First, allow us to orient you to the space. If you enter from the main entrance along Fifth Avenue, past the slightly over-the-top doorman, you'll slip through one of the gold(ish) revolving doors and into a gold(ish) and black hallway leading to the building's atrium. The revolving doors are fun. Let's call that a ride.
(That's me, your tour guide, showing you how the doors revolve.)
Walking down the hall, you pass elevators on the left. Those elevators lead to:
- The largest bank in the world, the Industrial and Commercial Bank of China, which Trump constantly cites as an example of his ability to negotiate with China
- Other businesses
- Donald Trump's business offices
They do not lead to the residential part of the building, which is accessed elsewhere. Want to live there (as Trump does)? Apartments are currently on the market for up to $18 million.
On the right is one of two "Trump Stores," long counters in front of bookshelves that are to Trump gear what 1940s drugstores were to sodas and candy. A fun activity you can do at the Trump store is to buy a Trump campaign hat.

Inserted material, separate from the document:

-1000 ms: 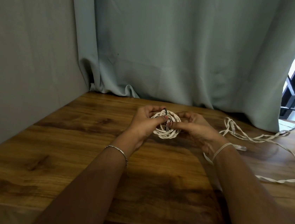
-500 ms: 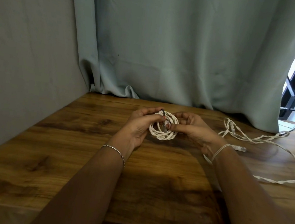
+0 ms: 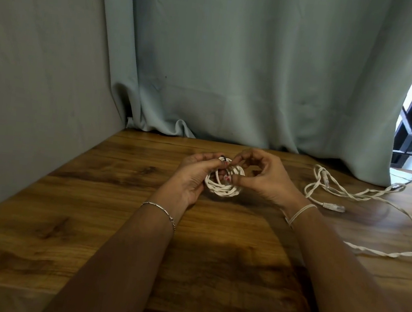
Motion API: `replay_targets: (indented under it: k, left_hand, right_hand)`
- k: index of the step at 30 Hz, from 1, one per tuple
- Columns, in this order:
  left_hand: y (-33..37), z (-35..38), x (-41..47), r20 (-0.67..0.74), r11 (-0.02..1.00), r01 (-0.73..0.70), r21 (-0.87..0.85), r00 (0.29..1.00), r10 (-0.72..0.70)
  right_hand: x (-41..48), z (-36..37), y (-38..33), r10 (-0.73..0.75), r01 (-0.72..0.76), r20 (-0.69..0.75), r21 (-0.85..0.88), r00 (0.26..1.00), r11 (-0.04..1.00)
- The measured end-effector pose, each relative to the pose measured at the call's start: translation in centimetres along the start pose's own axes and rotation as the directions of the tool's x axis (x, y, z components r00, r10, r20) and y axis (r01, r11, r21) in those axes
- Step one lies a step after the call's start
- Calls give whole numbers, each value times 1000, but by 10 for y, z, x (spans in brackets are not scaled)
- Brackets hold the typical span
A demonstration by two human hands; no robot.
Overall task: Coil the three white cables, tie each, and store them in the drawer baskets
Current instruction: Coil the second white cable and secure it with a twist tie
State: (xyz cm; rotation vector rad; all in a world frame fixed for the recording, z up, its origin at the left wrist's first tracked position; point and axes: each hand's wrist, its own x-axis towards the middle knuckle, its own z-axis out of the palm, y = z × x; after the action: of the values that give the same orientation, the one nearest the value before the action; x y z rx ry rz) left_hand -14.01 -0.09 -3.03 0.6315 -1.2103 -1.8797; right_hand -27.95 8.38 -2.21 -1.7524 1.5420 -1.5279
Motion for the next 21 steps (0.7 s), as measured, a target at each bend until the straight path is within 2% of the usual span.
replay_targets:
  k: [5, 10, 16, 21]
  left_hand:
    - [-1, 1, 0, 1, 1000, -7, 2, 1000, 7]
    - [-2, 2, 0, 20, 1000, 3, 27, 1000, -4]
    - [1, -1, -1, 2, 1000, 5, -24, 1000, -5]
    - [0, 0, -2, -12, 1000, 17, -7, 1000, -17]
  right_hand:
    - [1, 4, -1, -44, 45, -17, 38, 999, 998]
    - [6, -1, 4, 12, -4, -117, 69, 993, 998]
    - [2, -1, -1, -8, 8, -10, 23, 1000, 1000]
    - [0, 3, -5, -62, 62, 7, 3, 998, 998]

When I wrote about these in July, I noted that buying the hats counted as a campaign contribution. While I was there last week, a guy was being told that if he bought $200 worth of hats, it had to be reported to the FEC.
If you want something that the federal government isn't tracking, you can also buy a book that most people haven't read.

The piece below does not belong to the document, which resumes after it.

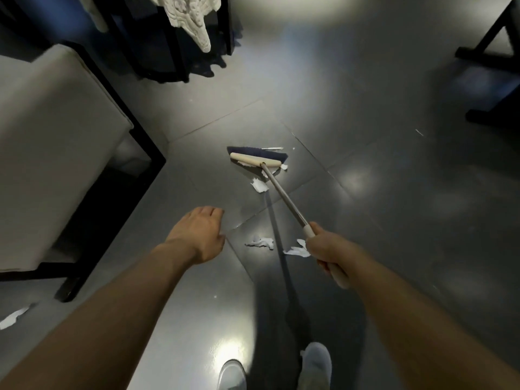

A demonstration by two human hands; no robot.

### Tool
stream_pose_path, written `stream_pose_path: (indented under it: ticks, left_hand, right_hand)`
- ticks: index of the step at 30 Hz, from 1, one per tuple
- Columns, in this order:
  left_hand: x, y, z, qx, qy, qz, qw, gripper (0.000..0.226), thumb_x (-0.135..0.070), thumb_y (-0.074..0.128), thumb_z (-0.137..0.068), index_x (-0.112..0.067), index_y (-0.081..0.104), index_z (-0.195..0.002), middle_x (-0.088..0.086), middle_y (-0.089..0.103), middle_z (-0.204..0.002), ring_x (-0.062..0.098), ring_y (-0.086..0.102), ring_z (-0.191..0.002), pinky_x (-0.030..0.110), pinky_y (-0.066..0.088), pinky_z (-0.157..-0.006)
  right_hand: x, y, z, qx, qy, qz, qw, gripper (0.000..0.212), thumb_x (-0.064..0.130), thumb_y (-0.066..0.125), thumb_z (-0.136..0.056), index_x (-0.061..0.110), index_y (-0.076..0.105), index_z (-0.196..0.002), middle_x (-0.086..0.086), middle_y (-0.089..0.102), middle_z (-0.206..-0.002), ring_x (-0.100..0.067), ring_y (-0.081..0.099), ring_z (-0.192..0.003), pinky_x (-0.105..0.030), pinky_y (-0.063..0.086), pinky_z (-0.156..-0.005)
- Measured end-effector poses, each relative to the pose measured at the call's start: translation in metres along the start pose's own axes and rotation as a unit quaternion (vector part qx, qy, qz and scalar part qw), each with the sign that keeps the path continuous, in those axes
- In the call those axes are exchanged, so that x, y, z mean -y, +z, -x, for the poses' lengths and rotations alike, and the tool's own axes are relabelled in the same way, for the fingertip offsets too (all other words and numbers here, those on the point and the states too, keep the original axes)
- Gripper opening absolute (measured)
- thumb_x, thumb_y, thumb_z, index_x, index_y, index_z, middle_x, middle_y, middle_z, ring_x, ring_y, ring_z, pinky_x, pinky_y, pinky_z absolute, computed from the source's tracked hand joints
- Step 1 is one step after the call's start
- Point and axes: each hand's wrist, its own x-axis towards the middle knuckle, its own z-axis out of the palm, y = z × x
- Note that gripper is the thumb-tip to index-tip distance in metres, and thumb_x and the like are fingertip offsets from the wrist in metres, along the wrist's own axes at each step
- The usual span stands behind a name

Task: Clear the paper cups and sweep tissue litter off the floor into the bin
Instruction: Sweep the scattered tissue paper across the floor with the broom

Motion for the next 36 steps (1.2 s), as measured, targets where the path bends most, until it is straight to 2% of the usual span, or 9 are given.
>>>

Of the total square footage of the first floor of the lobby, I'd say the two stores occupy about 5 percent. Along the walls are other little cases with other Trump-brand brands in which you can invest. Walking into Trump Tower and hoping not to see the name "Trump" is like turning on NASCAR and hoping not to see a logo.
So it's natural we start with that in our description, but it's by no means the most fun part of the experience. It's almost exactly like beginning a tour of the Metropolitan Museum by describing the gift shop. There's so much more you can do!
Like why not, instead, buy some fine jewelry at the Ivanka Trump pop-up shop nearby?
Or, get some cash at the ATM?
Which you can then convert into euros at the nearby money changing place?
Across the hall from the money exchange is a weird back entrance to Niketown, just inside of which is a large display of sunglasses. So maybe buy some sunglasses.
(Note: Your bag will be searched leaving Niketown, as though criminals would hang out in or around Trump Tower.)
By now, maybe you're hungry. Head downstairs and grab a bite to eat. For some reason, there is both a fine-dining restaurant called Trump Grille (the "e" is for "extra fancy") and a sort of dumpy cafeteria just across the atrium. The cafeteria had cake in a case, so I recommend that.
Or maybe you just want Starbucks? If the most prominent brand in Trump Tower is Trump, Starbucks is a not-very-close second, thanks to its prime location on the second floor overlooking where we came in.
And we will note that this also just happens to be Ivanka Trump's favorite Starbucks. Convenient for her!
But look. We understand how this works. You got to Disneyworld, you want to see Mickey. You go to Trump Tower, you want the full Donald experience.
Obviously, then, you want to ride the escalator. The one Trump used when he announced his candidacy. It goes from the main floor down to the grille/cafeteria floor. I did it stupidly; instead of standing still and waving, I got over-excited and walked down.
And then, in front of the big waterfall, you want to tell everyone that you are running for president, being sure to articulate all the countries you hate.
(The patrons appeared to be used to such announcements.)
And finally, back upstairs to the little spot from which Trump does all of his interviews. Don't have anyone there to interview you? Interview yourself! Or call in to "Fox and Friends;" I'd guess that people nearby have the number.
The great thing about that location is that it is immediately adjacent to the jewel in the lobby's crown: The Trump Bar. Make this your final stop.
When Trump says the place is classy, he means it.
Correction: A reader noted that the residential part of the building was access through another set of elevators, so this has been corrected.